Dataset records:
.....

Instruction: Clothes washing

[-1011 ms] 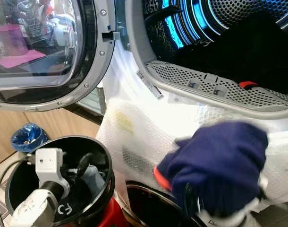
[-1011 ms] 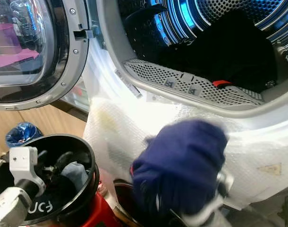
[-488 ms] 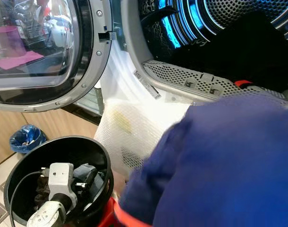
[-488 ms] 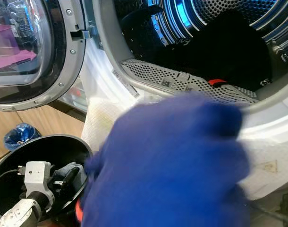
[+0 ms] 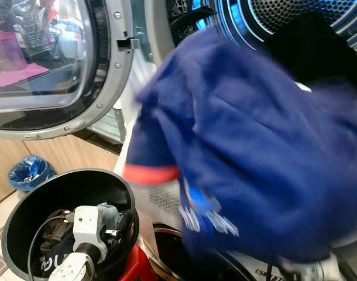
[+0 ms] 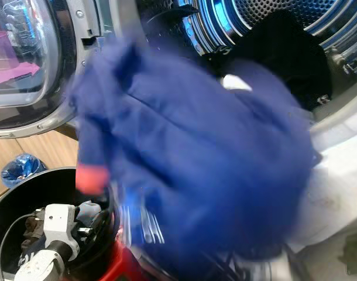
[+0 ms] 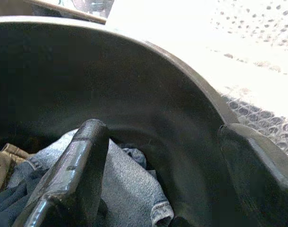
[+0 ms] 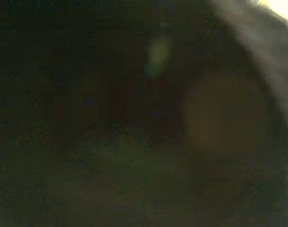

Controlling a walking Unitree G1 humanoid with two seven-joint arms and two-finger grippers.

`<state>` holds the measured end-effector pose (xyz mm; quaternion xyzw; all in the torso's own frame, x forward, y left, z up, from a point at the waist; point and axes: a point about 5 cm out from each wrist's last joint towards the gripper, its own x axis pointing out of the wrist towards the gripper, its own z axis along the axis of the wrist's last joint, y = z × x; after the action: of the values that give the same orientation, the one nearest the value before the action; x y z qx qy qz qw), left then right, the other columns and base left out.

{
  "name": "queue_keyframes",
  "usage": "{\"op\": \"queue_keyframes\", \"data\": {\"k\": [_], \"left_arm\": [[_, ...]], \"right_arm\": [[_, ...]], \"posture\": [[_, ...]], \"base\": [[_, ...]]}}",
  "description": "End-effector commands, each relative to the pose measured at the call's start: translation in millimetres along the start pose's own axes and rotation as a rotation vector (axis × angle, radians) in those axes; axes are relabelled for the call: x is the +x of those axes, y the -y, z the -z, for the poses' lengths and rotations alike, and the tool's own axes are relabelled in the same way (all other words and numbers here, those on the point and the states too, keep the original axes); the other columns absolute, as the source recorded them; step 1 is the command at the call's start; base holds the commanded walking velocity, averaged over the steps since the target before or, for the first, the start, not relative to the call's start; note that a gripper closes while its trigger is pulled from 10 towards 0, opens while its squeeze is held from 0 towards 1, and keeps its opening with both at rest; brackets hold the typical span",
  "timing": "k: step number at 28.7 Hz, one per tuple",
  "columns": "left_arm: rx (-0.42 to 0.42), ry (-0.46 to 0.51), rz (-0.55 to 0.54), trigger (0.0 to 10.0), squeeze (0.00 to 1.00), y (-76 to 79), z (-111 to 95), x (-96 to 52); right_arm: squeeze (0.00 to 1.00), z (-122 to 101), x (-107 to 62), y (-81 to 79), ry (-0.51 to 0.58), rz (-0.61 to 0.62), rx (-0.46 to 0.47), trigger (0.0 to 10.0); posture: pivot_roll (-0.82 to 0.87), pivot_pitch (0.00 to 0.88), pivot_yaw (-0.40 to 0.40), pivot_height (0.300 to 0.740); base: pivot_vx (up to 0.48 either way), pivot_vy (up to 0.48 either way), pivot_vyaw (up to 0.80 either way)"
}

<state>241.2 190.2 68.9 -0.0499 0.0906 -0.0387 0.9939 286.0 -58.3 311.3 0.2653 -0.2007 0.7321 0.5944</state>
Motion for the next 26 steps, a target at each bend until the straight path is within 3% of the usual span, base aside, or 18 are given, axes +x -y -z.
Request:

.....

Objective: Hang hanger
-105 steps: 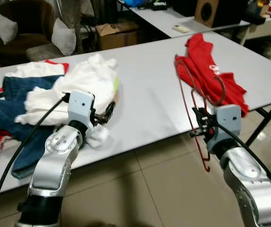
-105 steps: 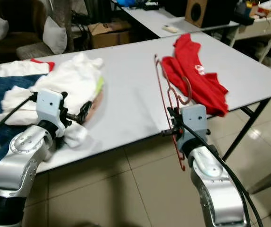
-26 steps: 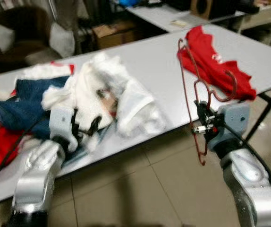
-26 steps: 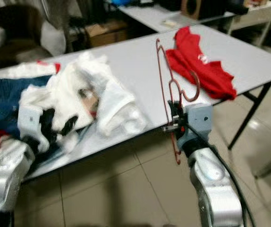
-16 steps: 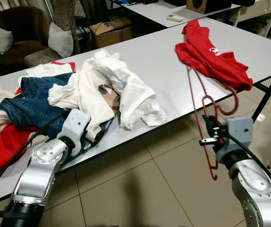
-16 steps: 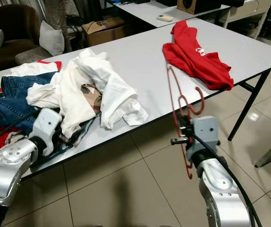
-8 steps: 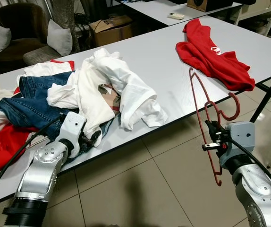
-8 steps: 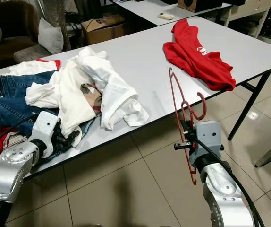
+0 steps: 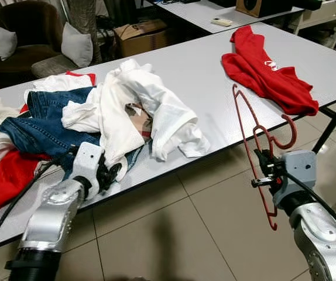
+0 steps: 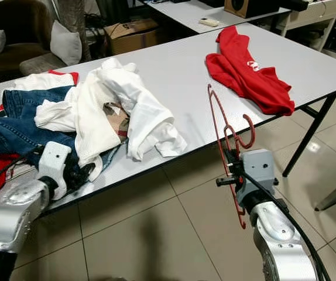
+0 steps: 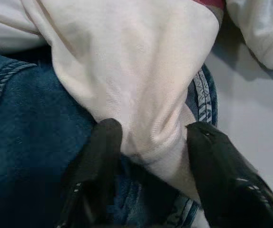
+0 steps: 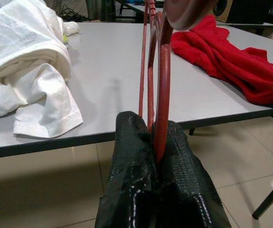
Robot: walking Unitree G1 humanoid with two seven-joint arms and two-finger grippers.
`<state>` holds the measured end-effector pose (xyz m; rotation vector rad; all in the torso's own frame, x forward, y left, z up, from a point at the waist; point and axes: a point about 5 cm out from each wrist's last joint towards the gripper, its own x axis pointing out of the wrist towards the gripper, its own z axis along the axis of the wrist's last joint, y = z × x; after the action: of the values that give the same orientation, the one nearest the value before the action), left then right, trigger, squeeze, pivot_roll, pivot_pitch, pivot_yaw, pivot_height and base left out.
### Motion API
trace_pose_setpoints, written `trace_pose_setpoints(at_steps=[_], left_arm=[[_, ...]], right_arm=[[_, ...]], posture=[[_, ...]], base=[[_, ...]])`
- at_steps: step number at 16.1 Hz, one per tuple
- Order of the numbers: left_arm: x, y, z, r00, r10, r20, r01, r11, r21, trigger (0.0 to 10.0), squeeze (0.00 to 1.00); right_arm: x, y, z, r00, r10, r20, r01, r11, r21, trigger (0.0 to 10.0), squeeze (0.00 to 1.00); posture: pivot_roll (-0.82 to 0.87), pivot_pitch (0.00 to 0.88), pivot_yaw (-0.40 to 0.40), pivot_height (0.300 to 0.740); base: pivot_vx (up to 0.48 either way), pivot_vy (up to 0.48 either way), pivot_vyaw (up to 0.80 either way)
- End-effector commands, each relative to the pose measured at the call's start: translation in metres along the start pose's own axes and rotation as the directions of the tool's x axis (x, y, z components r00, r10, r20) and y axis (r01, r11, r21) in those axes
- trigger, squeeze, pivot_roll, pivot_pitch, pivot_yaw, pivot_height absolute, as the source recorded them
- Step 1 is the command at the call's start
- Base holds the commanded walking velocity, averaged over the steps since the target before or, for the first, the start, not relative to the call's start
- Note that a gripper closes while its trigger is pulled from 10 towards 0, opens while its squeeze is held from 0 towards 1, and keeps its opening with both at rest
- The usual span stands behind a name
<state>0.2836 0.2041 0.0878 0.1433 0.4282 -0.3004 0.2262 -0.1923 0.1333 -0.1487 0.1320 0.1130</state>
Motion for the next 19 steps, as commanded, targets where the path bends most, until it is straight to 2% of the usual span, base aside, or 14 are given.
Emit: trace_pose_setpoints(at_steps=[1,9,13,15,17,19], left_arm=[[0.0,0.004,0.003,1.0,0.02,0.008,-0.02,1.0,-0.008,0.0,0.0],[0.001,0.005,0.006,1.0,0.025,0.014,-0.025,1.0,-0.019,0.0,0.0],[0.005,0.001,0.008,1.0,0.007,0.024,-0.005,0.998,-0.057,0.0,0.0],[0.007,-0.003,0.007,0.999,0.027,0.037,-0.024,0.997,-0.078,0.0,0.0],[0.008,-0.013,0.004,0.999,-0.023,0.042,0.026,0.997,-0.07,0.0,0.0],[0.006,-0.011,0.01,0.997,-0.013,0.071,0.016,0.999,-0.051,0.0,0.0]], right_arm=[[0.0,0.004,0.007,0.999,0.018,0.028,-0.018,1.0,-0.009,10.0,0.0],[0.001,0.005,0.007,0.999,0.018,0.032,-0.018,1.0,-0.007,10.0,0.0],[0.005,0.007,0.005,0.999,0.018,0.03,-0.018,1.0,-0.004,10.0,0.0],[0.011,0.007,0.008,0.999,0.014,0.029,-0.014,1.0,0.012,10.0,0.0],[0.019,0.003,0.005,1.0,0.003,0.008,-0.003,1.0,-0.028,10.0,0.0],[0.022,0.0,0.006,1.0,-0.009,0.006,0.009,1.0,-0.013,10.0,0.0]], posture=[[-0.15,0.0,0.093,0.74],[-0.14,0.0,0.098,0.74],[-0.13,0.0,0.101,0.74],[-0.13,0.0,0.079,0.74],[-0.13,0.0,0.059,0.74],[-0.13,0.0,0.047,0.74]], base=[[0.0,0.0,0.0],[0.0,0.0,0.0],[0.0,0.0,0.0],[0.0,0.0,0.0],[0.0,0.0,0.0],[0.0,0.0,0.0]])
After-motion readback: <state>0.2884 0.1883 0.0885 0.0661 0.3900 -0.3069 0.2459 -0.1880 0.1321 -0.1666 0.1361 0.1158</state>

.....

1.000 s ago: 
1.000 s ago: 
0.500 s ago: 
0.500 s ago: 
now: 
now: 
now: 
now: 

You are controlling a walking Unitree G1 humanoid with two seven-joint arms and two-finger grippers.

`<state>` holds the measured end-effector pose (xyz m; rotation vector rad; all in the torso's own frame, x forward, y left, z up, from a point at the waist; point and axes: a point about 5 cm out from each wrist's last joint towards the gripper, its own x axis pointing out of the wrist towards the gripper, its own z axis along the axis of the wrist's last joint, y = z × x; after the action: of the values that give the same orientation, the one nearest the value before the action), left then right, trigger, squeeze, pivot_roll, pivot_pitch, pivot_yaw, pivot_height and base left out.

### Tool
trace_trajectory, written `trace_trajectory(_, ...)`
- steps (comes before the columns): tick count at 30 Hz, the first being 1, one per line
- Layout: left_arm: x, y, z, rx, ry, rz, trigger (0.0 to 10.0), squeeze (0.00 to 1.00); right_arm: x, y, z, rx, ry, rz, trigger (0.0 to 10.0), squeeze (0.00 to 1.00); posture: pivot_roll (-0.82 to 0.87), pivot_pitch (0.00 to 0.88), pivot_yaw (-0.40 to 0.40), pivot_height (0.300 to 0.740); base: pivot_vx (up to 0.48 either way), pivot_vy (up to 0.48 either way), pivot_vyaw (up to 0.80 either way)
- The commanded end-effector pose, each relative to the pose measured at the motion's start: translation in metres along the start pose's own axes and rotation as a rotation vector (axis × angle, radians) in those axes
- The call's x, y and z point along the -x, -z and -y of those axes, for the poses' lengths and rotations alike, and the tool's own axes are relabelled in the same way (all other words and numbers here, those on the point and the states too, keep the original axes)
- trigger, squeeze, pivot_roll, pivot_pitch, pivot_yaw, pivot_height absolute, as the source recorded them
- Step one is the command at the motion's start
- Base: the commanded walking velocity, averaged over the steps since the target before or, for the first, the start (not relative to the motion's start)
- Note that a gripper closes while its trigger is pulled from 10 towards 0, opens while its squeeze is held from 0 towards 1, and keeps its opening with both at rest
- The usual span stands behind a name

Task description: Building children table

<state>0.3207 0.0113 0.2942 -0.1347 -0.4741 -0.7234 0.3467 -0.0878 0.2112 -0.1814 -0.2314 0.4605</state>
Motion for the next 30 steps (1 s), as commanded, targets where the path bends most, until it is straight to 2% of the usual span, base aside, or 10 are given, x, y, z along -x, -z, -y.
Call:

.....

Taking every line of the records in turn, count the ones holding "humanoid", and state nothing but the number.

3